Howto replicate failure of 8254790?
Vladimir Kozlov
vladimir.kozlov at oracle.com
Tue Oct 20 21:39:52 UTC 2020
Thank you, Sandhya
Very nice analysis.
I just finished running dsig/GenerationTests.java test multiply runs (to besure) on our systems and confirmed your
proposed fix:
bsfl(ch, tmp);
+ if (UseNewCode) {
+ addptr(result, ch);
+ } else {
addl(result, ch);
+ }
It always fails with addl() and always passed with addptr(). I will assign bug to me and file PR now.
I will also fix Unicode string index instrinsic code.
Thanks,
Vladimir
On 10/20/20 10:27 AM, Viswanathan, Sandhya wrote:
> Hi Vladimir,
>
> I analyzed the instruction dump yesterday to find out where the issue is. I have attached it to the bug report as 8254790.asm:
> https://bugs.openjdk.java.net/browse/JDK-8254790
>
> The crash is reported at:
> 100: 450FB64C1810 movzx r9d, byte ptr [r8+rbx*1+0x10]
>
> Which is just after the intrinsics and uses the rbx register (containing the index of char from the intrinsic).
>
> RBX has the large value 0xfffffff900000008 instead of 8. The length of the string is 34 bytes. The match is found in first 32 bytes at index 8.
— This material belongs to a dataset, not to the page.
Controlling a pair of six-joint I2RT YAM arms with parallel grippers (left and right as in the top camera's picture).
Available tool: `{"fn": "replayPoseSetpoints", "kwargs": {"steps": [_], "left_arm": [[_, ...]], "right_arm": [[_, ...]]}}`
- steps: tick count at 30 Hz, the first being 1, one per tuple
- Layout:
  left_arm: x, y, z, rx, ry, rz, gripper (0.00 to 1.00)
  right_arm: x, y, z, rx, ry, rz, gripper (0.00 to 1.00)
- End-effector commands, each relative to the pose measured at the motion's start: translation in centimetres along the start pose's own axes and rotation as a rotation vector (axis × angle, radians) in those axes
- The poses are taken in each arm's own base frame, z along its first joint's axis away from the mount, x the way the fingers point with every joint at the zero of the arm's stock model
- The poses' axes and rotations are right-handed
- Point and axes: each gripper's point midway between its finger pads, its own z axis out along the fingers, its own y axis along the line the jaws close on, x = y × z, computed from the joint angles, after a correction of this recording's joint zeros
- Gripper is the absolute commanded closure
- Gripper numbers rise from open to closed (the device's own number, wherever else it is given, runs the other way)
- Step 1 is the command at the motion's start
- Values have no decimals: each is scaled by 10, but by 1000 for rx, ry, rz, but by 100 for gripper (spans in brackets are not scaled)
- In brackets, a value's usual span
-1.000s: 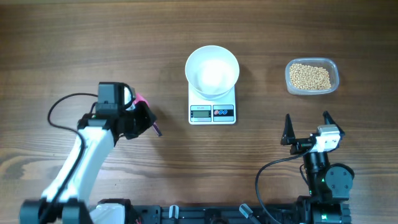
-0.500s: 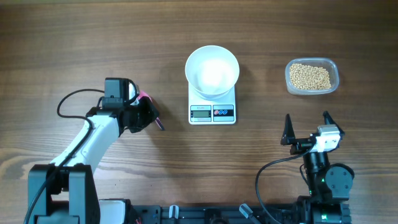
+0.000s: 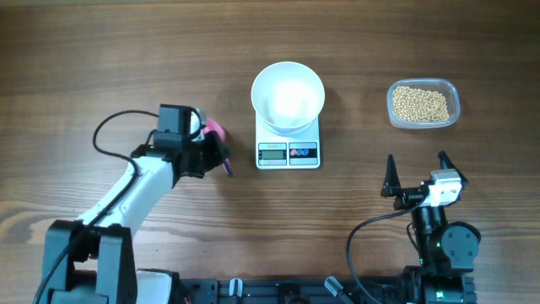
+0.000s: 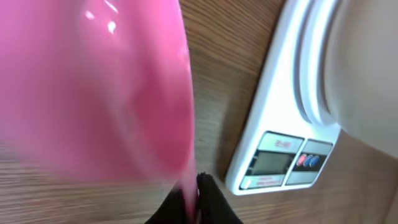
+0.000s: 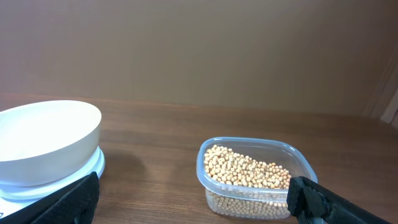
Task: Scoop item into bowl and weigh 150g on scale
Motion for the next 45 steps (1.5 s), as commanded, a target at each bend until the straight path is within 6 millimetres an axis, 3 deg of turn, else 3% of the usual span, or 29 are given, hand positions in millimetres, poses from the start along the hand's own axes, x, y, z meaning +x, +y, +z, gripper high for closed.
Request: {"fn": "replayPoseSetpoints", "kwargs": {"steps": [1,9,12,16,28,45], "left_arm": [[3,0,5,-20,0,39,92],[1,4,5,-42,-10,38,91],[2,4,5,-42,-9,37,81],[3,5,5,-46,-5,35,77],[3,5,5,-46,-5,35,79],[3,5,4,-45,-6,35,93]], "right_arm": [[0,-1,0,9,-1,2,0],[0,-1,0,9,0,2,0],[0,-1,0,9,-1,2,0],[0,-1,0,9,-1,2,0],[0,-1,0,9,-1,2,0],[0,-1,0,9,-1,2,0]]}}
> After doing the 32 bytes with the following instructions:
> 6b: C5FE6F13 vmovdqu ymm2, ymmword ptr [rbx]
> 6f: C5ED74D1 vpcmpeqb ymm2, ymm2, ymm1
> 73: C4E27D17C2 vptest ymm0, ymm2
> 78: 0F8369000000 jnb 0xe7
> The control goes to 0xe7.
>
> The code snippet at 0xe7 is:
> e7: C5FDD7CA vpmovmskb ecx, ymm2
> eb: 0FBCC1 bsf eax, ecx
> ee: 03D8 add ebx, eax
> f0: 482BDF sub rbx, rdi
> f3: 0F1F4000 nop dword ptr [rax], eax
> f7: 413BDB cmp ebx, r11d
> fa: 0F83DF290000 jnb 0x2adf
> 100: 450FB64C1810 movzx r9d, byte ptr [r8+rbx*1+0x10]
>
> After vpmovmskb, the bit mask in ecx is 0x1100, showing the match at 8th and 9th byte.
> The register rbx at this point must be holding address to the base of array: 0x00000007e41d2700 same as rdi.
> Bsf puts 8 in eax.
> Then 8 is added to ebx instead of rbx using 32-bit add, making upper 32 bits as 0, resulting in rbx = 0xe41d2708.
> If the add was 64-bit add, everything would have worked well.
> Then sub rbx, rdi results in 0xe41d2708 - 0x00000007e41d2700 = 0xFFFFFFF900000008 being loaded in rbx.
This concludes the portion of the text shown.